For those that aren't familiar with single-country ETFs, this Japan fund is one of the oldest and easiest to understand in the lot. This $18.3 billion fund turns 30 next month and tracks the MSCI Japan index, a cap-weighted gauge of Japanese equities. Overall, this ETF is approachable for even novice investors, but some homework is still required.
Even investors focusing exclusively on U.S. stocks learn that politics matter and that "elections have consequences." That lesson has been firmly taught and reiterated over the past decade, and it's true in countries around the world, including Japan.

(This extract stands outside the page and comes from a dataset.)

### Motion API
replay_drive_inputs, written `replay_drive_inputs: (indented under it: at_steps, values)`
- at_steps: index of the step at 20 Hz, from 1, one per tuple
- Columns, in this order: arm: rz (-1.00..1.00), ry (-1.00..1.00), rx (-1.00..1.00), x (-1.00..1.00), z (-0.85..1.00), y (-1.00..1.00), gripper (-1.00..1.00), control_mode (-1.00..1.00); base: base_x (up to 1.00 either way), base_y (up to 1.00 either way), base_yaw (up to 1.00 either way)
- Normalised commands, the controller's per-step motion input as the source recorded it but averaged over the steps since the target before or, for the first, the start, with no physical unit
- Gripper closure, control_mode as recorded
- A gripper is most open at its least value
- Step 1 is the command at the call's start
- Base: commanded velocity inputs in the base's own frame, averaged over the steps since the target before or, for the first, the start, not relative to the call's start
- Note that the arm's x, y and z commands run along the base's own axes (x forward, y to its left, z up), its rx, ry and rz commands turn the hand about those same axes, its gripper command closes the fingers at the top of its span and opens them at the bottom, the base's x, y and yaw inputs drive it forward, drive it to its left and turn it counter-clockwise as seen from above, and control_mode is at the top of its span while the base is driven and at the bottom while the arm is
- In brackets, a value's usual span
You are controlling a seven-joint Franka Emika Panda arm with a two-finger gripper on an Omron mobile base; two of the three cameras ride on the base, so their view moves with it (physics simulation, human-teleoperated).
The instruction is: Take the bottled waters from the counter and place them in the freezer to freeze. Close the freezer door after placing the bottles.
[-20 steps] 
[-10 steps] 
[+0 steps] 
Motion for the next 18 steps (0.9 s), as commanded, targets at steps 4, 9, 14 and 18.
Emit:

The good news for market participants seeking international exposure via the Land of the Rising Sun is the evident enthusiasm of global investors for Prime Minister Sanae Takaichi. She's the country's first female prime minister, and while that's an interesting historical footnote, her policies are what's important to investors. Market participants and voters like what she's driving toward because in recent snap elections, Takaichi and the Liberal Democratic Party (LDP) cruised to a resounding victory.
For investors considering the iShares MSCI Japan ETF, Takaichi's popularity is relevant. So is understanding why voters (and investors) like her. She's viewed as bold and decisive, a departure from some of her predecessors, who were seen as too cautious.
Takaichi needs to be bold to continue Japan's emergence from decades of deflation, and she's showing she's up to the task, proposing massive stimulus to support technology and stoke inflation. It sounds counterintuitive to those in the U.S., where inflation is seen as a four-letter word, but Japan wants inflation. It would drive wage growth. Couple that with Takaichi's plans to boost domestic tech investment, and the iShares ETF is all the more appealing because it devotes 30% of its weight to consumer discretionary and tech stocks.
Another tailwind for this Japan ETF is the country's improving shareholder rewards story, supported by the MSCI Japan index's return on equity (ROE), which is well above its 15-year average.
For decades, Japanese companies were leaders in terms of generating cash flow, but they were tightfisted when it came to dividends and buybacks. That's changing for the better. Over the past five years, dividend payout expectations for the MSCI Japan index have surged 38%, confirming that government reforms compelling corporations to return more cash to investors are paying, well, dividends. As of Jan. 31, the iShares ETF had an impressive trailing-12-month dividend yield of 4.22%.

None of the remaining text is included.